Contact: Brenon Daly
Looking to put its mountainous cash holdings to work, private equity (PE) has become a velocity play. Deal-hungry financial acquirers have scaled back the size of the checks they write, but have compensated for that by writing a lot more checks.
This year, for instance, buyout shops have put up twice as many $1bn+ tech transactions as they did during the pre-credit crisis peak, but only half as many big ones. As PE firms lower their sights, their current overall M&A spending is coming up well short of the amount they threw around in the previous generation.
To understand this shift in price preference, it’s useful to compare PE dealmaking at the top end of the market in 2017, which will see an overall record number of sponsor-backed transactions, with the previous high-water year for PE spending in 2007. This year, 451 Research’s M&A KnowledgeBase has recorded 24 acquisitions by PE firms valued at $1bn or more, with total spending on those deals of $69bn. In contrast, 2007 saw fewer than half that number of billion-dollar transactions (11 vs. 24), but spending on those big-ticket deals was one-quarter higher ($85bn vs. $69bn).

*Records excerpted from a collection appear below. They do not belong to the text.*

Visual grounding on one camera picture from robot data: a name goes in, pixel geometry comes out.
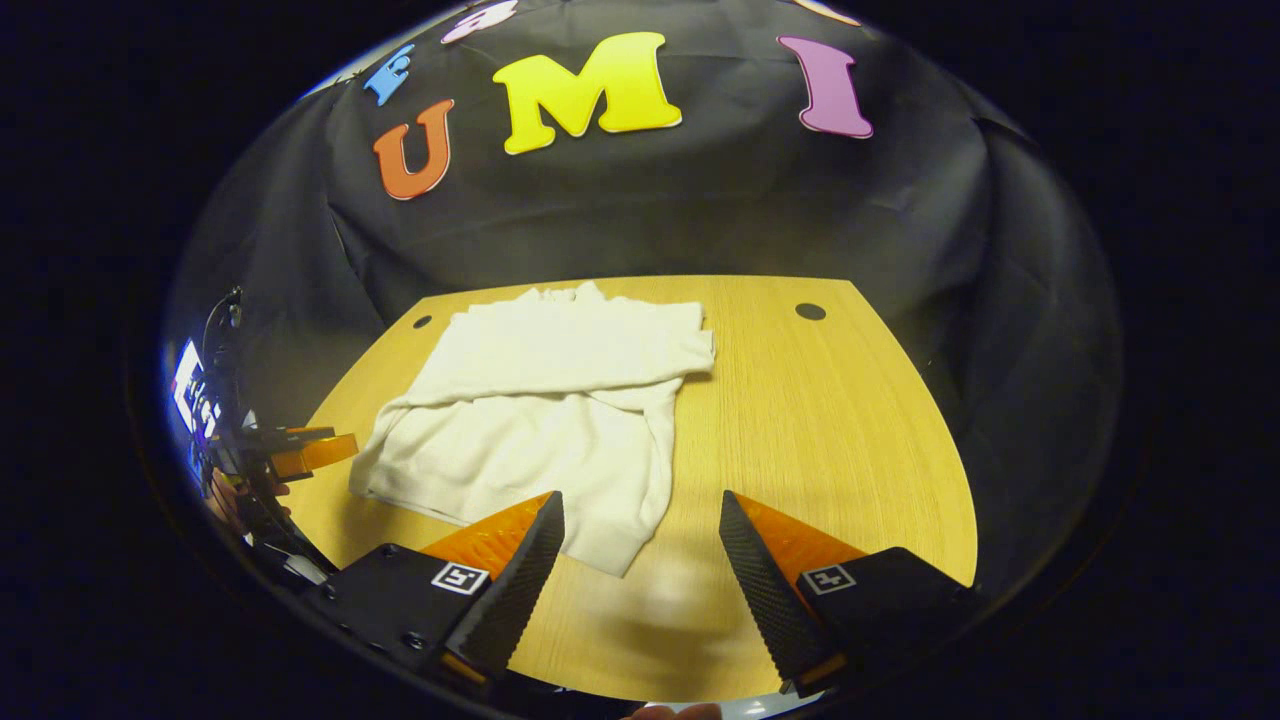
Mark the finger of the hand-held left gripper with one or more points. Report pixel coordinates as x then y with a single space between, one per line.
315 455
295 435

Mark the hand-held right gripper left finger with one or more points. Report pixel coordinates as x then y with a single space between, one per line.
520 590

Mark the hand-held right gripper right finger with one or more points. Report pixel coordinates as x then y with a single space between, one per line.
765 600

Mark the cream sweater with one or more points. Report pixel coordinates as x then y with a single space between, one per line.
520 440

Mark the computer monitor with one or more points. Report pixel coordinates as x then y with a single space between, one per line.
185 390

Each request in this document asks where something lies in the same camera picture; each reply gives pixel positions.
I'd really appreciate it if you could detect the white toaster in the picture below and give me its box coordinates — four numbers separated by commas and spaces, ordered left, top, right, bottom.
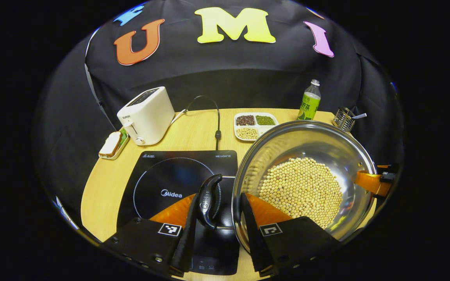
116, 86, 175, 146

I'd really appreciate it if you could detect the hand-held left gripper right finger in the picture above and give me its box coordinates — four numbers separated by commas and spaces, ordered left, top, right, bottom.
241, 193, 341, 277

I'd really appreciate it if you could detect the stainless steel pot black handle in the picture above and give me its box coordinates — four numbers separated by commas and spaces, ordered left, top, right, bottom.
197, 120, 378, 254

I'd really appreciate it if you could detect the green drink bottle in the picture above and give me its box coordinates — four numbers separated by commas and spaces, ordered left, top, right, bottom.
297, 79, 321, 121

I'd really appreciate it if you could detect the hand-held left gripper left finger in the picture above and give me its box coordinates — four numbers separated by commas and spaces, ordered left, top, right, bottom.
102, 194, 199, 277

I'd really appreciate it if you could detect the black induction cooktop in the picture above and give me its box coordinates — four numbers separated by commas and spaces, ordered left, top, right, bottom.
116, 150, 241, 276

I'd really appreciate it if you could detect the metal wire utensil holder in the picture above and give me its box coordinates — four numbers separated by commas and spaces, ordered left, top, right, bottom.
332, 107, 367, 132

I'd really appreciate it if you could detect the pile of yellow soybeans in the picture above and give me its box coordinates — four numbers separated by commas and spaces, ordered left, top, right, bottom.
258, 157, 343, 229

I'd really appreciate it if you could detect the green plate with sandwich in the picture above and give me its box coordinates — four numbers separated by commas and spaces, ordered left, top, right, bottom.
98, 127, 130, 160

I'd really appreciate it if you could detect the white divided bean tray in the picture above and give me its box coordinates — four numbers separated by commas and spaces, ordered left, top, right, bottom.
234, 112, 279, 142

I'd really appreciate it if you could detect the black power cable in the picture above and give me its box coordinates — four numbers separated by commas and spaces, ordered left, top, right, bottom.
170, 95, 221, 151

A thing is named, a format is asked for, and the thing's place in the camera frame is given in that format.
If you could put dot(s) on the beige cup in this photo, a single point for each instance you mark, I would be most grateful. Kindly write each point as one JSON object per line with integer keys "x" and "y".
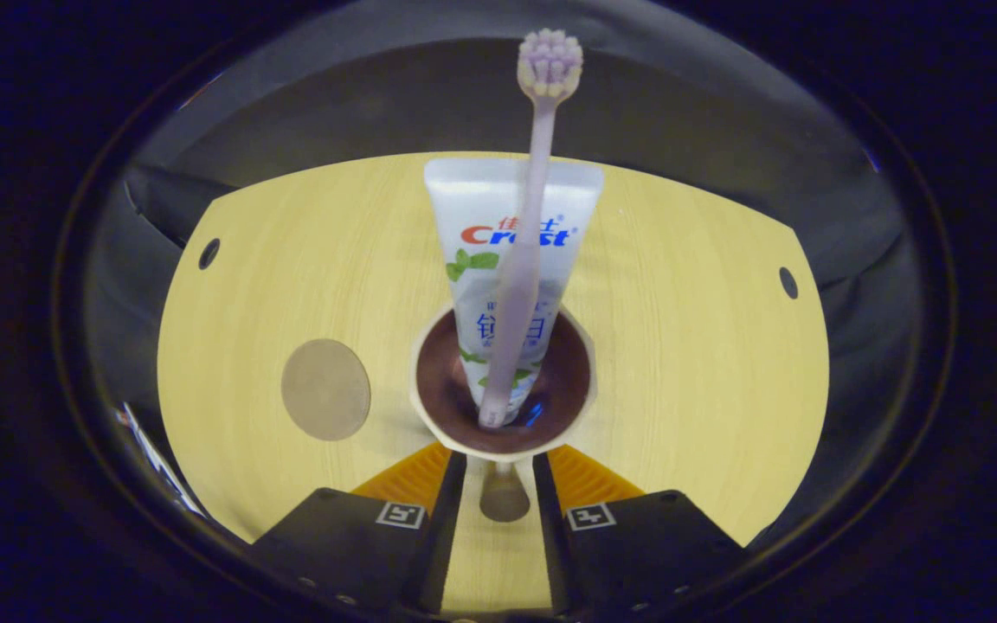
{"x": 442, "y": 389}

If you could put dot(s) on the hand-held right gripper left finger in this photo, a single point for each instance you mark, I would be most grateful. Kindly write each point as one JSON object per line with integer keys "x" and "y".
{"x": 447, "y": 536}

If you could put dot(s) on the brown round coaster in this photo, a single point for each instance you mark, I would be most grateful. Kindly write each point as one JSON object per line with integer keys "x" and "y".
{"x": 325, "y": 389}

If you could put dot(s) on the white toothpaste tube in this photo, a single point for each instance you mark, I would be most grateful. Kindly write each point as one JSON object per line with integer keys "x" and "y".
{"x": 481, "y": 199}

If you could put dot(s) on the wooden desktop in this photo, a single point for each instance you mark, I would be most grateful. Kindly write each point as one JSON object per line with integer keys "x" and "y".
{"x": 689, "y": 363}

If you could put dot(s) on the pink toothbrush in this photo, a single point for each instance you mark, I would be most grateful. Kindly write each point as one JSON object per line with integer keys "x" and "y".
{"x": 533, "y": 216}

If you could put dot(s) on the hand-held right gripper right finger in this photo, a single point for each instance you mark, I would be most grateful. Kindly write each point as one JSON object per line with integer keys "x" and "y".
{"x": 552, "y": 536}

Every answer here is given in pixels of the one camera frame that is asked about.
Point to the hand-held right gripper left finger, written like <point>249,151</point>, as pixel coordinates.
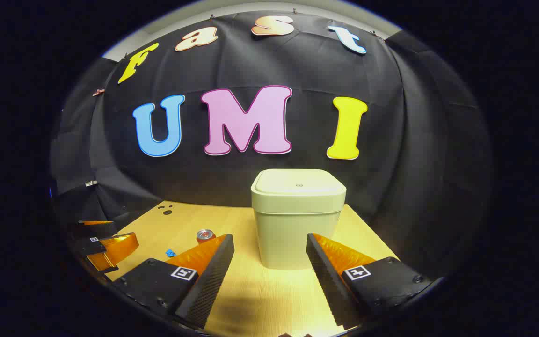
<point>211,276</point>

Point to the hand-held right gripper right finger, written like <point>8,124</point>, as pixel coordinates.
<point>328,276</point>

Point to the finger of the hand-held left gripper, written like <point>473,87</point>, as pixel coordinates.
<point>115,248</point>
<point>94,230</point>

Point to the red pop can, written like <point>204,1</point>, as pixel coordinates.
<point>205,236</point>

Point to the blue paper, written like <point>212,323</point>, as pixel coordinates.
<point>170,253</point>

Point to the pale green garbage bin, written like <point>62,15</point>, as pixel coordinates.
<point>293,220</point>

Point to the wooden desktop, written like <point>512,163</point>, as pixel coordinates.
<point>260,295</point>

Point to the small metal clip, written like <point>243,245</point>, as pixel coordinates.
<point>91,183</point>

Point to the small red clip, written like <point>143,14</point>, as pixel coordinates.
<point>98,92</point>

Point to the black backdrop cloth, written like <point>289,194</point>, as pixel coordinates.
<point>307,70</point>

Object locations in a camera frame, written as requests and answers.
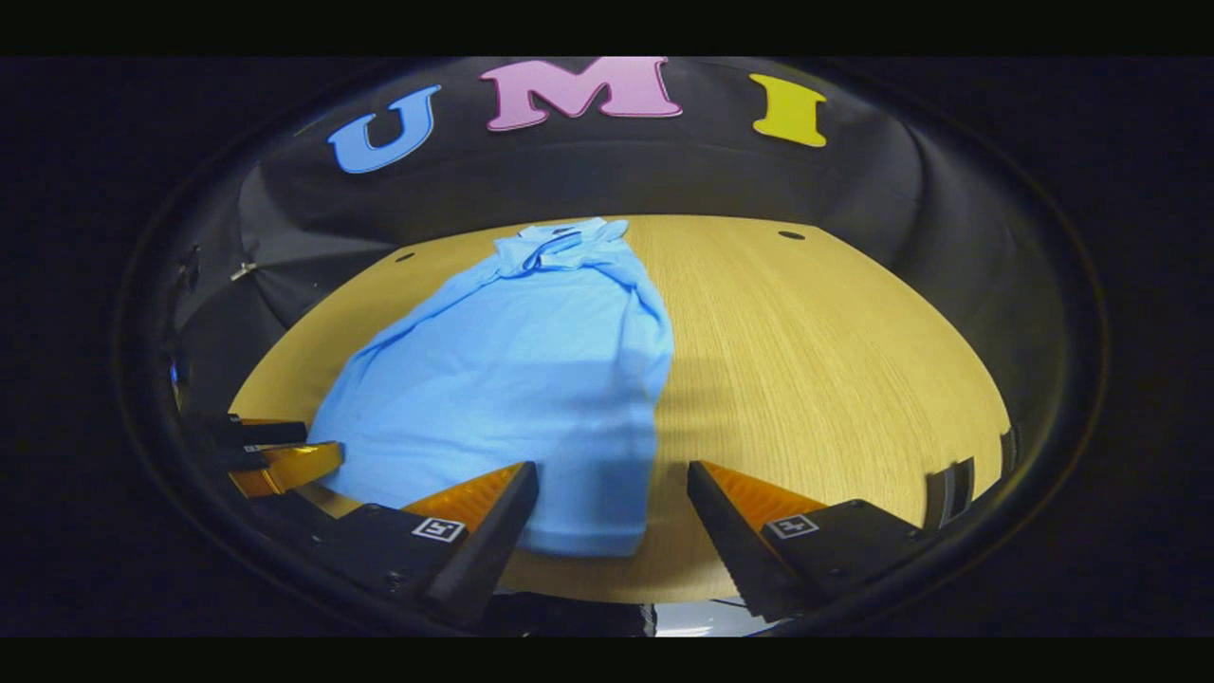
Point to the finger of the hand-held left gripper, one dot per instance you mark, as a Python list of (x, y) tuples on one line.
[(285, 468), (266, 433)]

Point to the silver backdrop clip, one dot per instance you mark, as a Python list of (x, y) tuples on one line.
[(244, 270)]

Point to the light blue T-shirt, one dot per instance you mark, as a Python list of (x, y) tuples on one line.
[(512, 379)]

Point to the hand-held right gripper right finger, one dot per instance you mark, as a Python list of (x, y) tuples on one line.
[(726, 541)]

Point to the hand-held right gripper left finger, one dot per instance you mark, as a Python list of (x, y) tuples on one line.
[(493, 541)]

A decade ago, buyout shops were looking to bag elephants. The prices of the two largest transactions in 2007 were both a full $10bn higher than this year’s biggest PE print, according to the M&A KnowledgeBase. (And for the record, this year’s sole buyout blockbuster – the late-September PE-led $17.9bn purchase of Toshiba’s flash memory business – looks more like the consortium deals we saw last decade than the PE transactions we’ve seen recently.)
For the most part, however, those blockbuster deals from last decade, with their 11-digit price tags, haven’t delivered the hoped-for returns. PE firms are now hoping that by going small, they can get a bigger bang.